In today’s world where most, if not all, salaries are agreed on a gross basis, many nannies and families still agree their salaries on a net basis. So what is the difference?
Net salary or take home pay does not include Tax, NI and pension contributions. Meaning that an employer needs to add these costs to agreed net wage.
The difficulty in agreeing to a Net wage is that the employer will not know exactly how much it will cost for them because the total amount is subject to change either by direct government policy of raising tax thresholds or HMRC sending a tax code allowance change.
Tax threshold depend entirely on how many hours the nanny is working for the family (or elsewhere) The more hours the nanny works, the higher their salary. The higher the salary, the more tax is due on this salary. Below are the different tax rates for 2021:
Here is a simple example:
Net Salary is £11/ hr x 50hrs/week = £28,600/year for the nanny
Gross salary is £38,610/year (net + Employee National Insurance and Pension + Taxes)
Yearly cost to employer is £43,696 (+Employer National Insurance and Pension)
Now, let’s say that the nanny is babysitting a couple of hours in the evening every week and they end up working 60 hours.
That comes to almost £55,000 annually for the employer.
Also if this is a second employment position for the nanny, then the basic rate tax applies, meaning that secondary earnings are taxed with no tax free earnings.
This also does not take into account student loans that the nanny might have. With a net agreement the employer will have increased costs as the student loan will be paid by the employer and this will also increase tax and NI costs as this will increase the gross salary.
For the majority of the working population, it is a given that the advertised salary for a role is a Gross salary. This means that the employer deducts Tax & NI from the gross salary and pays the employee the net (take home wage).
As we have seen above, even small changes in working hours, having more than one job or a student loan can make a big difference in the actual cost of employing a nanny. Therefore, agreeing a gross salary will give parents as employees peace of mind because the cost to them is set.

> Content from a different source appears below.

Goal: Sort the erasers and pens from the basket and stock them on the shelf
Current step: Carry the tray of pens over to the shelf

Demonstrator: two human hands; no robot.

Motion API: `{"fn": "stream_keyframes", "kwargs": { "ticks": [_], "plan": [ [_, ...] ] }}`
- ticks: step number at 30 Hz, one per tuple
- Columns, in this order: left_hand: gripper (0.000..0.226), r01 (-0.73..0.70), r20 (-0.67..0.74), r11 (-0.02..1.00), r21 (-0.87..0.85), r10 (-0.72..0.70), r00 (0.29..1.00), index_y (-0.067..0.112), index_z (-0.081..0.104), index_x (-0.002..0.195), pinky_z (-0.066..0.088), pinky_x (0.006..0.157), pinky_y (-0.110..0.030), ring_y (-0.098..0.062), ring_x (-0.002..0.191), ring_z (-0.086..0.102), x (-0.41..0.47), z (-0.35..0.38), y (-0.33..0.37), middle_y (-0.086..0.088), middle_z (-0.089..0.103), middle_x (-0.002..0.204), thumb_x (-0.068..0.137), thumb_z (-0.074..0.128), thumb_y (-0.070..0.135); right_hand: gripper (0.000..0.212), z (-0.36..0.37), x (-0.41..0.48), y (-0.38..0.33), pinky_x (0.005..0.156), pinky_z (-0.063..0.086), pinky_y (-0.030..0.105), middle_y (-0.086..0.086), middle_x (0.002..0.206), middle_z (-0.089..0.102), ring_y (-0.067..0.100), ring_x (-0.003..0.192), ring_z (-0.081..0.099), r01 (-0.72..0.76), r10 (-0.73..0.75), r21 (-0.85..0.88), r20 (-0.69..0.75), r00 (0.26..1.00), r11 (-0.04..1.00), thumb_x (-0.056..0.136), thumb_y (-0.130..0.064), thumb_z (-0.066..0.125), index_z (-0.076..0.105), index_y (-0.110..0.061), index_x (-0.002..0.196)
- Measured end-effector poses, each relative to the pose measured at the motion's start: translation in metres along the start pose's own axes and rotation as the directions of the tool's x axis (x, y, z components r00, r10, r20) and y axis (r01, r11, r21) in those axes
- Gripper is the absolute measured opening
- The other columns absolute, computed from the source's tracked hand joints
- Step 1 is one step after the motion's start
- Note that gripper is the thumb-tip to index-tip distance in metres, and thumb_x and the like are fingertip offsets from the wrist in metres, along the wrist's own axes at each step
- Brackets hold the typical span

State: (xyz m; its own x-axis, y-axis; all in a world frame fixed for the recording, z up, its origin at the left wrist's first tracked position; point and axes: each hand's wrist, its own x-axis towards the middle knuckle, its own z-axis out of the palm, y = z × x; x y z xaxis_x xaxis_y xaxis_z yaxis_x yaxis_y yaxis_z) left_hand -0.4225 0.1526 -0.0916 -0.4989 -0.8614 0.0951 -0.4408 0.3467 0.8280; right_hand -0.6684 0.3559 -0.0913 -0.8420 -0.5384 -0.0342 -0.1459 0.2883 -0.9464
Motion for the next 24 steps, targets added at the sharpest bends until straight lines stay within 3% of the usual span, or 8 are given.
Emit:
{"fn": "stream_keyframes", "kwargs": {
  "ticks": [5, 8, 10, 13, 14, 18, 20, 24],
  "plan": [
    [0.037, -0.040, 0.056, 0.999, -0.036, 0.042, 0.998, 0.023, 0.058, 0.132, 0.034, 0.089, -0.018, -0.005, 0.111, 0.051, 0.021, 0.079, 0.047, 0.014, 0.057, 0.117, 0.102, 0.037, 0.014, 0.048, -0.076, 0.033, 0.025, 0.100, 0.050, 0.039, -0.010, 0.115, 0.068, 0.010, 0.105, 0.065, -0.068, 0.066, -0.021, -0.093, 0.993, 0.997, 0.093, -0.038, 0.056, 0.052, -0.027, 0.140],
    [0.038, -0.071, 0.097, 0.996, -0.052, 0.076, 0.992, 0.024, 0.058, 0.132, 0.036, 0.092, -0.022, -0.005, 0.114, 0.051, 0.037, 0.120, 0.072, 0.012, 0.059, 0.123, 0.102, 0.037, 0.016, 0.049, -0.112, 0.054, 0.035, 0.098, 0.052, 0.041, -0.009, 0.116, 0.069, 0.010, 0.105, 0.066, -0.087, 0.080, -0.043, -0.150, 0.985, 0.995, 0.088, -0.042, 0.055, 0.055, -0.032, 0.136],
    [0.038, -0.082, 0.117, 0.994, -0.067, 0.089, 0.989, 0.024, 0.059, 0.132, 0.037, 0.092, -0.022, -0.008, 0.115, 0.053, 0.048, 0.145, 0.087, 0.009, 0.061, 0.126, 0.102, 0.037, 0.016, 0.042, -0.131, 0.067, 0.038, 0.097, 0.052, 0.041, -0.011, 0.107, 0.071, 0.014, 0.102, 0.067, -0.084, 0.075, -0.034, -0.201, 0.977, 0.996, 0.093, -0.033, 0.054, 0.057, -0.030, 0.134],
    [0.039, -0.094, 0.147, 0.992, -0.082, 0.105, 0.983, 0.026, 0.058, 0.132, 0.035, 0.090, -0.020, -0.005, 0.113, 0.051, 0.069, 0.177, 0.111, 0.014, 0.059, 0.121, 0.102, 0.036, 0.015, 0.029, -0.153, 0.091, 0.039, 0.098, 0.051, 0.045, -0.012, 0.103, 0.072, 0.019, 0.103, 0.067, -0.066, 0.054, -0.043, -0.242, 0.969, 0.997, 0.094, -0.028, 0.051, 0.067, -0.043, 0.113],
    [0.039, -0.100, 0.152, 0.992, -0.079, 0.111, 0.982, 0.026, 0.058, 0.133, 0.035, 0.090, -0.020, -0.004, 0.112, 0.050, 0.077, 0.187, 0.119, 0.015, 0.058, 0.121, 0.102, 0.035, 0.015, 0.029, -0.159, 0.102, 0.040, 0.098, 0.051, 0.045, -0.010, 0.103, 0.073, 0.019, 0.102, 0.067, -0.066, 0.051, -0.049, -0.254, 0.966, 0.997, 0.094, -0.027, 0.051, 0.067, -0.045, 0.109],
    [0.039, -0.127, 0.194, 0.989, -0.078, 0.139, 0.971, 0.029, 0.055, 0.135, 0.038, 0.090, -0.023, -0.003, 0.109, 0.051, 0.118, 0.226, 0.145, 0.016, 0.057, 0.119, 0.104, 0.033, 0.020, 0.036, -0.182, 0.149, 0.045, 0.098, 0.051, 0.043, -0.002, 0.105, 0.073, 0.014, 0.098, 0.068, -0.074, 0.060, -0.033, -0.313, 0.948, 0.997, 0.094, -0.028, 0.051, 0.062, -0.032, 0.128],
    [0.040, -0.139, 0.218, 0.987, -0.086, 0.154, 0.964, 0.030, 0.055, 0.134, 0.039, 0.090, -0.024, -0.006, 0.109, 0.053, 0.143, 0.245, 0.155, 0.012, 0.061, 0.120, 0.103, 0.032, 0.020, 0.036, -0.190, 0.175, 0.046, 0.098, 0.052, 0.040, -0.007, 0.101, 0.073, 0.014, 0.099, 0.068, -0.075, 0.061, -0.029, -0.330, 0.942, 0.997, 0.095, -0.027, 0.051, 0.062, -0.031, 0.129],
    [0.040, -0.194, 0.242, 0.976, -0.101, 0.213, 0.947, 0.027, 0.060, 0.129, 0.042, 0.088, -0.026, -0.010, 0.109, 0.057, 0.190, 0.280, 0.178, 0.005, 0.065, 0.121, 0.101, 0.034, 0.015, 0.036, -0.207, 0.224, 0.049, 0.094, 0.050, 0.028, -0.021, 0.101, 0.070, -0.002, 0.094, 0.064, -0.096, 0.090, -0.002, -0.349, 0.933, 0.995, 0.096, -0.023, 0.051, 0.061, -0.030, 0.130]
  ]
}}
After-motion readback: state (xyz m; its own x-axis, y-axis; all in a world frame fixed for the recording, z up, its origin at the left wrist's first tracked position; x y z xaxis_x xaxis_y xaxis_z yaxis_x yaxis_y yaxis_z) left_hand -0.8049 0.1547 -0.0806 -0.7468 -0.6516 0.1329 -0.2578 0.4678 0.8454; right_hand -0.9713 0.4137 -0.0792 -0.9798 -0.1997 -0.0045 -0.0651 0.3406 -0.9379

Not declaring taxes - i.e. paying your nanny cash in hand
It is compulsory for all UK employees to contribute a certain % of their earnings to the state through a PAYE scheme (Pay As You Earn).
Nannies should check that their employer has set up a Nanny PAYE scheme for them. If they have this set up, your payslips should display the Tax and NI amounts that are being paid to HMRC.
It’s a criminal offence not to contribute the correct amount of National Insurance and Tax for an employment and if caught doing this both the employer and nanny could face penalties. They can include:
- Repayments of any unpaid Tax and NI to HMRC plus interest
- Fines for lack of payments
- Criminal investigation with a risk of prosecution and imprisonment
While being paid ‘cash in hand’ can seem like an easy short term solution it is not worth the potential of long term difficulties down the line. Being paid in this way also means the nanny loses out on the rights as an employee - such as paid annual leave, sick pay, maternity pay, a pension scheme and redundancy or furlough pay. Another issue this can cause is that when applying for a mortgage or loan, lenders expect proof of earnings from at least the past 6 payslips.
Working as a self-employed nanny
As a rule nannies should not work on a self employed basis, but if a nanny has a series of multiple, temporary positions, it is possible that HMRC will grant some nannies a self-employed status.
For example this is a common set up for a maternity nurse who will often work several short term jobs each month with different families and therefore each family will pay the maternity nurse on a Gross wage and the nurse is then responsible to declare their income and pay the taxes due.
It is important to tell HMRC as soon as you start to work on a self employed basis so they can register you as a self employed worker. Additionally this needs to be done by 5th October after the end of the tax year during which you became self employed. For example if you started working as a self employed worker in January 2021 you would need to declare this by 5th October 2021.
Self employed workers are entitled to the same tax free personal allowance (the amount you can earn before paying tax) as employed workers. This is £12,570 in the tax year 2021/2022. If you’re self-employed you’re entitled to the same tax free personal allowance as someone who is employed.
Self employed workers will have to pay both tax and National Insurance contributions - just like employed workers. Every tax year a Self Assessment tax return must be submitted for the previous year and then the tax and National Insurance owed must be paid. It is important to remember to keep aside around 20% of any earnings to be able to make these contributions at the end of the tax year.